OKU Timur, (Kemenag Sumsel)---
Kepala Kantor Kementerian Agama Kabupaten OKU Timur, Abdul Kadir, hari ini mengelar rapat kerja sekaligus penandatanganan Perjanjian Kinerja (Perkin) dan Pakta Integritas, Jum’at, (13/02/2026).
Penandatanganan Perkin dan Pakta Integritas tersebut dihadiri Kasubbag TU, seluruh Kasi, Penyelenggara, Kepala KUA dan Kepala Madrasah Negeri se-Kabupaten Oku Timur.

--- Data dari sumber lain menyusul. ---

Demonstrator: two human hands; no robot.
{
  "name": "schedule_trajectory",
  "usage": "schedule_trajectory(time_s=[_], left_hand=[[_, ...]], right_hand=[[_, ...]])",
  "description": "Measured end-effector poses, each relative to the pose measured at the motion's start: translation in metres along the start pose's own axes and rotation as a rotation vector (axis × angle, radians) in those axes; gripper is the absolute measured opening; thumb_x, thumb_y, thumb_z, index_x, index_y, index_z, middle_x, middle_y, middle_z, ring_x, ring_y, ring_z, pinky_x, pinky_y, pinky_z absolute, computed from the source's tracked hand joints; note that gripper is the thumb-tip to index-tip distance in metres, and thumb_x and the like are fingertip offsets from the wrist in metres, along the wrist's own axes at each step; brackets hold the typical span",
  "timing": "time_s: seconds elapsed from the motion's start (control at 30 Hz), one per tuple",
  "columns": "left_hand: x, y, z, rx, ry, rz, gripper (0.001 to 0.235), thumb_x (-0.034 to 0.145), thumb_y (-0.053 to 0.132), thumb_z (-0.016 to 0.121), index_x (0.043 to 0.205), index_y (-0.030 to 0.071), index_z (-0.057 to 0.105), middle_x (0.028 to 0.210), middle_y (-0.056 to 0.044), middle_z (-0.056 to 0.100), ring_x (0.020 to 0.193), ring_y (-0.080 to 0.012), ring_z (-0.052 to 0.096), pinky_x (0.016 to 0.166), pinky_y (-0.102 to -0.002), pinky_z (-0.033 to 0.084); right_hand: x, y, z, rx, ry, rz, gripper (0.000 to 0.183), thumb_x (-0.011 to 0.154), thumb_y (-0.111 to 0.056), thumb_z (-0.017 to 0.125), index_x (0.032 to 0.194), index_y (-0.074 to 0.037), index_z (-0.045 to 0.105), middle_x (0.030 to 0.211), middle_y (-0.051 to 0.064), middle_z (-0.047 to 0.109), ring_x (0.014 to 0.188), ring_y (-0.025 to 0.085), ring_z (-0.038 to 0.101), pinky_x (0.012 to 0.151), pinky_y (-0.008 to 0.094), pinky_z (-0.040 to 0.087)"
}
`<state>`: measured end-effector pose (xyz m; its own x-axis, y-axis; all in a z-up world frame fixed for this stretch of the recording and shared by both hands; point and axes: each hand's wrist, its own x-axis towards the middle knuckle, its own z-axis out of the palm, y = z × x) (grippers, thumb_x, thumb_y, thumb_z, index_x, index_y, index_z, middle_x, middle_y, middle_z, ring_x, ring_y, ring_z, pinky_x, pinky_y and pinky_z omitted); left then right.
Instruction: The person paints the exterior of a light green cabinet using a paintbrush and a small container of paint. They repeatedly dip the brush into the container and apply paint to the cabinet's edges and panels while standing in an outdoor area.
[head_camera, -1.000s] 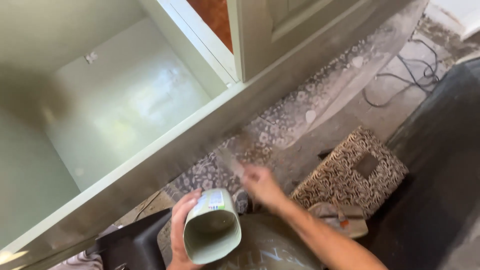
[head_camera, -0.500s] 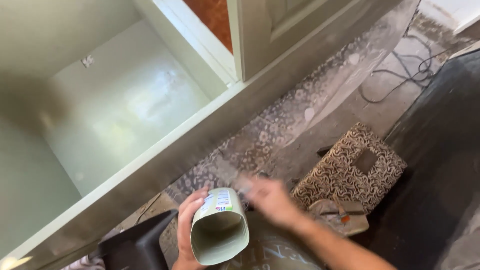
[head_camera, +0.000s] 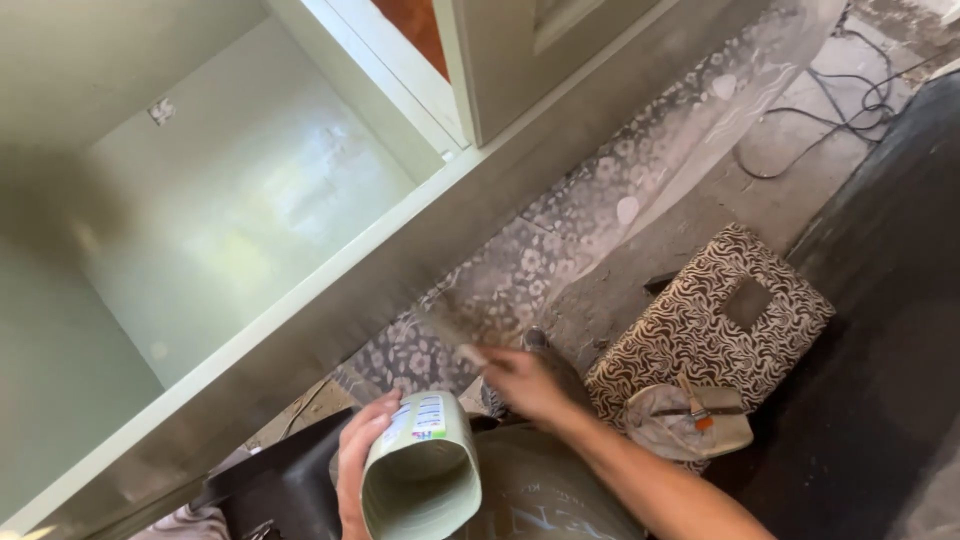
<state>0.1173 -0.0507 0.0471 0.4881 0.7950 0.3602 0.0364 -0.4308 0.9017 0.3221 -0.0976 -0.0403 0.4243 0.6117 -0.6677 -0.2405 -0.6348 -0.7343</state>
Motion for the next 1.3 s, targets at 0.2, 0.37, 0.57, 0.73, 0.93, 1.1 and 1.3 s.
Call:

Bertempat di aula Kemenag OKUT, pendantangana pakta integritas ini dilaksanakan sebagai bentuk komitmen aparatur Kementerian Agama dalam mewujudkan kinerja yang akuntabel, terukur, dan transparan serta peningkatan kualitas pelayanan publik.
Abdul Kadir menyampaikan bahwa Pakta Integritas merupakan komitmen moral yang mengikat dalam menjalankan tugas dan fungsi aparatur negara. Ia menegaskan bahwa komitmen tersebut ditujukan untuk menjauhkan seluruh jajaran dari praktik korupsi, kolusi, dan nepotisme.
“Kami berkomitmen menjadikan Kankemenag OKU Timur harus menjadi garda terdepan dalam menghadirkan birokrasi yang bersih, transparan, dan berorientasi pada kepuasan masyarakat,” ujarnya.
Dirinya berharap melalui kegiatan ini akan terbangun kesepahaman antara pemberi dan penerima amanah terkait target kinerja Tahun 2026 yang disesuaikan dengan tugas, fungsi, kewenangan.
Menurutnya, seluruh satuan kerja perlu segera melakukan percepatan pelaksanaan program sesuai target yang telah ditetapkan. Pakta Integritas merupakan langkah strategis untuk memastikan pelaksanaan program prioritas Kementerian Agama berjalan tepat sasaran.
Ia menyampaikan bahwa capaian kinerja diharapkan dapat meningkat dengan dukungan perencanaan dan anggaran yang telah ditetapkan, ucapnya.
“Dengan anggaran yang tersedia dan amat terbatas, diharapkan seluruh jajaran dapat melaksanakan kinerja secara optimal dan mencapai target yang lebih baik,” terangnya.
Penandatanganan Perkin dan Pakta Integritas ini menjadi bagian dari upaya Kementerian Agama OKU Timur dalam memperkuat tata kelola pemerintahan yang profesional serta meningkatkan kepercayaan masyarakat terhadap layanan publik.